Let's start with what has gone wrong. The mower has been run with the front chassis rail broken in two across the front right engine mount, resulting in the engine thrashing about, which would maltreat the crankshaft and clutch in particular, but also the self-aligning bearing in the side plate behind the drive sprocket. If the engine side of the clutch can rotate without the crankshaft rotating, either the key is sheared or missing, or the keyway has torn out of the crankshaft or clutch. (It's also possible the crankshaft has snapped off inside the clutch.) Let's hope it's either a sheared key or the engine-side clutch-half has a torn keyway, because then there might be no damage to the engine, and the clutch half would probably be trashed anyway from the flogging it has suffered. If it is the crankshaft that has the keyway damage or is broken off, you need to replace the crankshaft with a second-hand one, or replace the engine. It is also possible the crankshaft has suffered the beginning of a fatigue failure at the step that coincides with the crankcase cover oil seal: it was being treated abominably when it was being run by the previous owner continuously with that broken rail.
The engine identification numbers are stamped on the engine's cooling air cowl.
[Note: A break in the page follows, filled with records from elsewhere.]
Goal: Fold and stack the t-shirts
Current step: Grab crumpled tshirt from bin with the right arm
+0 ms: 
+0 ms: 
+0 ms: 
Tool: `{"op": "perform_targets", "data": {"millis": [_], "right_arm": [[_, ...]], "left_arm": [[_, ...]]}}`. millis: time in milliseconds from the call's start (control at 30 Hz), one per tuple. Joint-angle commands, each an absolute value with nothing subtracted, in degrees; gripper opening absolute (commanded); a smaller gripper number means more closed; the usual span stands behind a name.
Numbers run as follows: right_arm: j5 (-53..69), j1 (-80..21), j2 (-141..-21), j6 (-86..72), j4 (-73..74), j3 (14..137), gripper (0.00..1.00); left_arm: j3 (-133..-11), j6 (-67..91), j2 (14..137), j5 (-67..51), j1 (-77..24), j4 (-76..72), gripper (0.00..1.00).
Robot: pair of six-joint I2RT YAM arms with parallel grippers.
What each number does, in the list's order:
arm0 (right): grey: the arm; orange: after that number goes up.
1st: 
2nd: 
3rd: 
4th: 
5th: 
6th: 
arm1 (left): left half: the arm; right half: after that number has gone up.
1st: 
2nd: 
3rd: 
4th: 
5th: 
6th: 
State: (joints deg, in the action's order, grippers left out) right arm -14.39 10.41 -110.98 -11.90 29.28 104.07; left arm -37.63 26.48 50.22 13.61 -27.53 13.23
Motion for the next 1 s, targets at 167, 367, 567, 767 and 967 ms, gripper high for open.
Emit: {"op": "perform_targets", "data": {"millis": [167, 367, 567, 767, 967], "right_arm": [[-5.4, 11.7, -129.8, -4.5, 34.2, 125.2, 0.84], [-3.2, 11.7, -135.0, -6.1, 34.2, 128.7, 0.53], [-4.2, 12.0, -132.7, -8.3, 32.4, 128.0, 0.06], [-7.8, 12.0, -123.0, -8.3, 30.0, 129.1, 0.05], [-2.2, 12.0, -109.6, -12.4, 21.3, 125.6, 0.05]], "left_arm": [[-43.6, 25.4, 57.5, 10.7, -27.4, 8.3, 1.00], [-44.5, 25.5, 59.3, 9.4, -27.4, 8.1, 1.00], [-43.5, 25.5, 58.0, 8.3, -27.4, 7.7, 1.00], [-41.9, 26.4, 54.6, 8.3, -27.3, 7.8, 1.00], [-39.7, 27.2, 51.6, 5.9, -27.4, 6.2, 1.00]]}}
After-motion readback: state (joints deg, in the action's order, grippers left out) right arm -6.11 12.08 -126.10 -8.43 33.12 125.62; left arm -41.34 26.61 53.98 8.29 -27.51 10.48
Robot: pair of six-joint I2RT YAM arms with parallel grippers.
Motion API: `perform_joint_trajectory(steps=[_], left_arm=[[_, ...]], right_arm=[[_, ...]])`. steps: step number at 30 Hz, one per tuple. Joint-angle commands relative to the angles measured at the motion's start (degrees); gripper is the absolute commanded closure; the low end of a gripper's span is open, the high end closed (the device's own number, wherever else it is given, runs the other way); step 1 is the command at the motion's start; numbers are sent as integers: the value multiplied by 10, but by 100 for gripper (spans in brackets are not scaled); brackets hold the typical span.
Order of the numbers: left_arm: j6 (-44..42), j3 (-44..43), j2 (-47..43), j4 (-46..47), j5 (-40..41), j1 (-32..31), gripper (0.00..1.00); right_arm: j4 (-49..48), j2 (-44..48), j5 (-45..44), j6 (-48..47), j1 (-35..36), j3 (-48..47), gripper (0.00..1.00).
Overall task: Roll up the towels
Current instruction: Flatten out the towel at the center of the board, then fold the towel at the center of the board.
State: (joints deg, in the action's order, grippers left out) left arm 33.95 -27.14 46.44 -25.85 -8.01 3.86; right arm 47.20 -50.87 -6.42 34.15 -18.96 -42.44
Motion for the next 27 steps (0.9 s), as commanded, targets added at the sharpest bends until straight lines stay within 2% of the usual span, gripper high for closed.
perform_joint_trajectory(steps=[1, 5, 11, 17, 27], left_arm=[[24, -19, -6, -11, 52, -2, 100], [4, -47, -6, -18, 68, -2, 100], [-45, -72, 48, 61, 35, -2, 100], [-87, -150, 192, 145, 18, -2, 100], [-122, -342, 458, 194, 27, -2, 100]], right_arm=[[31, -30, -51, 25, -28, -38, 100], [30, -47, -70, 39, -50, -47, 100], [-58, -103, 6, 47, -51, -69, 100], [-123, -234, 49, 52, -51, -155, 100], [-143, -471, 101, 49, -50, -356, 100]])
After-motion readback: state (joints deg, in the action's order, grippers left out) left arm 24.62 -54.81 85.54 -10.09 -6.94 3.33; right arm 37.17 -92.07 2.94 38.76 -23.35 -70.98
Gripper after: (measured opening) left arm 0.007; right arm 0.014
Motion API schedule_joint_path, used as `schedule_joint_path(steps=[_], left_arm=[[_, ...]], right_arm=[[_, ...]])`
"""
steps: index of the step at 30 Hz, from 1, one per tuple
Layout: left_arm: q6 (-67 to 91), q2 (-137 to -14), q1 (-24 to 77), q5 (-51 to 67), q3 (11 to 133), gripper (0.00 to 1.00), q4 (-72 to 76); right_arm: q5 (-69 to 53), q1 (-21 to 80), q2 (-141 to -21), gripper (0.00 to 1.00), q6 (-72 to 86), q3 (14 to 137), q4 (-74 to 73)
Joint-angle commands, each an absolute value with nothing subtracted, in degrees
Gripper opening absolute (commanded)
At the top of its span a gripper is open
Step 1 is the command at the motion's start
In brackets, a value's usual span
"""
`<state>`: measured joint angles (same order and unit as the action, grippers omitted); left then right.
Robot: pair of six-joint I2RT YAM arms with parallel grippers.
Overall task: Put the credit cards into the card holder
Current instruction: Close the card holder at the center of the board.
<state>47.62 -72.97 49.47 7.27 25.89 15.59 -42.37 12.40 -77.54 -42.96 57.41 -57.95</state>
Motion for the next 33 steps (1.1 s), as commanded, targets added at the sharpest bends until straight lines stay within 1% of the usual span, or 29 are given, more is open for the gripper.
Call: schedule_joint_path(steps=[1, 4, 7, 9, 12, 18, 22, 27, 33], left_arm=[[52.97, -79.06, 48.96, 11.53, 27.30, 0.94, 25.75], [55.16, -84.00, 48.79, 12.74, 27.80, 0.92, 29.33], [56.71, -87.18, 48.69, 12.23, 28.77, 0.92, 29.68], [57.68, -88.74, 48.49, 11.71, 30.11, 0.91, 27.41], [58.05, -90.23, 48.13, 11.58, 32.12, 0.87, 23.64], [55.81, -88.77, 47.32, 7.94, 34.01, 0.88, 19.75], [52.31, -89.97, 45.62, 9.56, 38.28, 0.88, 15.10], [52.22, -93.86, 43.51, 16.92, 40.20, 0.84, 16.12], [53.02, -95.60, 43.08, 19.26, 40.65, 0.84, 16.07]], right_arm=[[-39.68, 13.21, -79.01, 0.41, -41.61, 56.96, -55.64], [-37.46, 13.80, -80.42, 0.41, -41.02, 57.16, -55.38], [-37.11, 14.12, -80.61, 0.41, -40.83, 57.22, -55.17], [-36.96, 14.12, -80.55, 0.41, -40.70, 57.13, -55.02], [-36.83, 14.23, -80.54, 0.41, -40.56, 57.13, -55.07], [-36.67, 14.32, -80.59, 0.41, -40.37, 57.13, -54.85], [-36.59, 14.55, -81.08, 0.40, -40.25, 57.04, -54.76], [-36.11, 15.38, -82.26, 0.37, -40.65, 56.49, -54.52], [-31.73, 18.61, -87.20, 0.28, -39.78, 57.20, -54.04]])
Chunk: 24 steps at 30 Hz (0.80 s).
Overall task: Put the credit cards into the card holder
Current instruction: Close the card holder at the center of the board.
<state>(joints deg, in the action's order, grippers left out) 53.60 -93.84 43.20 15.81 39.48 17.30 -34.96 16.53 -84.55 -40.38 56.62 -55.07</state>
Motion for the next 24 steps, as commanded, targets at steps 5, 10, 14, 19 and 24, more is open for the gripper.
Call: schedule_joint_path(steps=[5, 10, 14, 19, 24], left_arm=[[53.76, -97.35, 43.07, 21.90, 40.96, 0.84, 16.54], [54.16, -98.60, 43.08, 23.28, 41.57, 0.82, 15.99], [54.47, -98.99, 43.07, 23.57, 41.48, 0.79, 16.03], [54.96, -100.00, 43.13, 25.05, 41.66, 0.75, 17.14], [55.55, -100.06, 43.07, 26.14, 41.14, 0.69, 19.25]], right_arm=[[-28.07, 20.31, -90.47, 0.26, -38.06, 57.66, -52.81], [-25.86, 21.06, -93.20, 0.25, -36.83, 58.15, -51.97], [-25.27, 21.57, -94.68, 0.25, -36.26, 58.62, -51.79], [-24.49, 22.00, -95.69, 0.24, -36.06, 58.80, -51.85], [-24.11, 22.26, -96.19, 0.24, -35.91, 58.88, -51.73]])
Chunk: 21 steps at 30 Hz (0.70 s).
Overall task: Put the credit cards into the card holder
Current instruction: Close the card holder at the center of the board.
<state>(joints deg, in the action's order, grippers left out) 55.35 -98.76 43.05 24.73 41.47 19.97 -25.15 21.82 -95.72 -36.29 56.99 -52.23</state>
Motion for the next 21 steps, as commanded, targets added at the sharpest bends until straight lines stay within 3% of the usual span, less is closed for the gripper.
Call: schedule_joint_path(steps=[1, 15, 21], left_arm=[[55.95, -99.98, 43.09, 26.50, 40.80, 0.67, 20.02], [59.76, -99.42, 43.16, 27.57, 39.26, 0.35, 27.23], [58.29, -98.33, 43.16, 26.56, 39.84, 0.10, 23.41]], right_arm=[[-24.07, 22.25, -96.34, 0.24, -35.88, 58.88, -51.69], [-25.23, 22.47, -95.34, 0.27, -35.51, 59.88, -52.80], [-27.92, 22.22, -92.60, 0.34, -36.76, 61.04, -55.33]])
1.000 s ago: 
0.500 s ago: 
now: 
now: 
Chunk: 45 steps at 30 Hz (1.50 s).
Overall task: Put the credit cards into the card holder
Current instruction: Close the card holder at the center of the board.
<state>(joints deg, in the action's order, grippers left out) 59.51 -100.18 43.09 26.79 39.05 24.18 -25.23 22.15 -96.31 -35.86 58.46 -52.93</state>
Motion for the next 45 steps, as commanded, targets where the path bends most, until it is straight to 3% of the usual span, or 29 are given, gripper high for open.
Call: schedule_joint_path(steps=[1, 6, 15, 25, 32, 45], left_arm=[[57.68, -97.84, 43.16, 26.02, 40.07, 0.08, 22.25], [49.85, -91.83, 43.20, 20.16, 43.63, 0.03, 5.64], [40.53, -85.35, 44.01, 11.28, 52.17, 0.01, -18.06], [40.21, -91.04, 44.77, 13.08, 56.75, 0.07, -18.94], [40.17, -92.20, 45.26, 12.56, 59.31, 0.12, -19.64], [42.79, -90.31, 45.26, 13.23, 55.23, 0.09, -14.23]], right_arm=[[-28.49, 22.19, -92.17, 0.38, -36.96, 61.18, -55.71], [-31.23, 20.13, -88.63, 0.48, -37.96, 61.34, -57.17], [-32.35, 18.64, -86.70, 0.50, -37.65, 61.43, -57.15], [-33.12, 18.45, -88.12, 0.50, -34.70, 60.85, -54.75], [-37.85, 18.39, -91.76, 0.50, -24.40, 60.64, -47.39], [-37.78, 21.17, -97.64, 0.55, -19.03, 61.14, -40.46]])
If someone has fitted a cowl from some other Briggs and Stratton engine, then the information it provides will not apply to the engine it is now on. One way to tell would be to scrape some paint off in an inconspicuous location on the crankcase. If it has orange underneath, the machine has been falsified, probably deliberately, by a previous owner, and the engine is older than the cowl. If that is the case its power output is unclear, but if it is an 8 cubic inch orange engine it would be 2.5 HP. If it is a 60102 rather than a 80202 it would be 2.0 HP. (I think that cowl fits both 60102 and 80202 engines, though I'm not completely sure it fits a 60102). Nobody has posted whether that is a 20" mower or a 17". If it is a 20", it needs 3 HP. As I recall the 17" was in production for quite a while with 2.5 HP, and the 14" originally had 2 HP, but Deejay can put us right on that.
I suggest that the first thing you need to do is the paint-scraping test to find whether the engine has been falsified with the wrong cowl and paint colour, and the second thing is to unbolt the engine, split the clutch, then remove the engine side of the clutch from the crankshaft, so you can inspect the keyway in both the crankshaft and the clutch.